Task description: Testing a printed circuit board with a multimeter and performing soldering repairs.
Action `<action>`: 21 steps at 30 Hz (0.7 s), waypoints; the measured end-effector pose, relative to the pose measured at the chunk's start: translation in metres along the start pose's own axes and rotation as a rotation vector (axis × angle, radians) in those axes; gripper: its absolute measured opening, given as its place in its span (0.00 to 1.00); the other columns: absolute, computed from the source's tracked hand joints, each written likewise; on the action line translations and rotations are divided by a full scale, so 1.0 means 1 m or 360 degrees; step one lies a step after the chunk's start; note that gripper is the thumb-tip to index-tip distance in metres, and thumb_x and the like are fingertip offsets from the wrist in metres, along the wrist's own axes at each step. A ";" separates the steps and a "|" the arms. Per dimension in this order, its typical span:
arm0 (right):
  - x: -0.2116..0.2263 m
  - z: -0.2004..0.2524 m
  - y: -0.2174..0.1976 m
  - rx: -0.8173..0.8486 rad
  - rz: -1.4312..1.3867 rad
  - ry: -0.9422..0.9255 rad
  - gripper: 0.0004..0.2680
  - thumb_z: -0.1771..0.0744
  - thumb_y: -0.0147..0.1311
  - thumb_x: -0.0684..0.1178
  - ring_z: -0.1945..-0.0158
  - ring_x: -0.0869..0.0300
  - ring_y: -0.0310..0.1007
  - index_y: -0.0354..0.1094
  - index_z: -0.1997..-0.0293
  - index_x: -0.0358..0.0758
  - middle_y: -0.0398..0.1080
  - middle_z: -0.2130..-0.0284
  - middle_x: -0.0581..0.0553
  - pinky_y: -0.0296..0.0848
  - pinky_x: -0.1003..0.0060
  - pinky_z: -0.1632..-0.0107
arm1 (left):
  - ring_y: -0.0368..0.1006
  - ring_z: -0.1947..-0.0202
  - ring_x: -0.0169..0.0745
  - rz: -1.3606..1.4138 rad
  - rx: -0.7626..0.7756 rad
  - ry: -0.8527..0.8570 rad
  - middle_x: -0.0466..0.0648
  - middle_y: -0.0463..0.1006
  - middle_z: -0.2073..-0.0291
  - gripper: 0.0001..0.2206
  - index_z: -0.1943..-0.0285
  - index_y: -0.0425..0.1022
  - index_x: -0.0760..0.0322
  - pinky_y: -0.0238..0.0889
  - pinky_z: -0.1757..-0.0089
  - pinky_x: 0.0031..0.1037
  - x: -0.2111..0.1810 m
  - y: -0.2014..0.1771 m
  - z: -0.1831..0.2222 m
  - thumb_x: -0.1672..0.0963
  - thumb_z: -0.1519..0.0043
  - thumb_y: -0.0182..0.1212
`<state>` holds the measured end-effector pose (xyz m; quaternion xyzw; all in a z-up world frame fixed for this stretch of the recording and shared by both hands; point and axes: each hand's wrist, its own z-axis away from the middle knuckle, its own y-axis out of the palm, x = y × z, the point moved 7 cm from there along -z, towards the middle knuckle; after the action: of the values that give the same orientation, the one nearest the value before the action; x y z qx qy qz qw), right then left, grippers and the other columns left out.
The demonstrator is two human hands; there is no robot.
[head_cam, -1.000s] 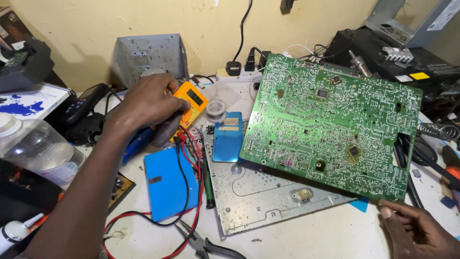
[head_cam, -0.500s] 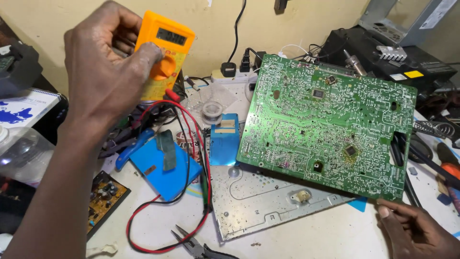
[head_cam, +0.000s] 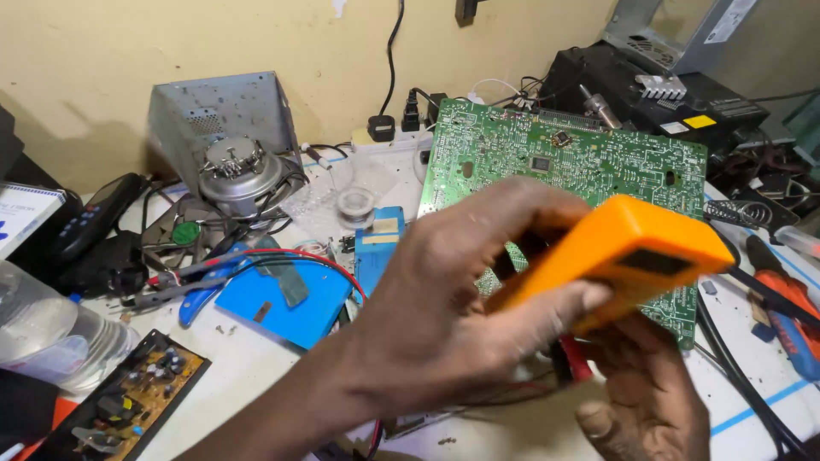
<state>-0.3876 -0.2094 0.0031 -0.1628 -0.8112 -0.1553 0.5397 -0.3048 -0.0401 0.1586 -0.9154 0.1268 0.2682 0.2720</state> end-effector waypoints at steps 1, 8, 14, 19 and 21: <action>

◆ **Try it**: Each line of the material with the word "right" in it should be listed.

◆ **Finished exercise**:
arm0 (right):
`<state>` holds the measured end-effector pose (xyz m; quaternion xyzw; all in a z-up world frame fixed for this stretch of the recording and shared by both hands; point and axes: each hand's wrist, its own z-axis away from the middle knuckle, its own y-axis out of the palm, x = y × z, the point moved 7 cm from there along -z, towards the middle knuckle; after the action: of the values that give the same orientation, the one nearest the value before the action; x y z qx qy qz qw), right then left, grippers and the other columns left out.

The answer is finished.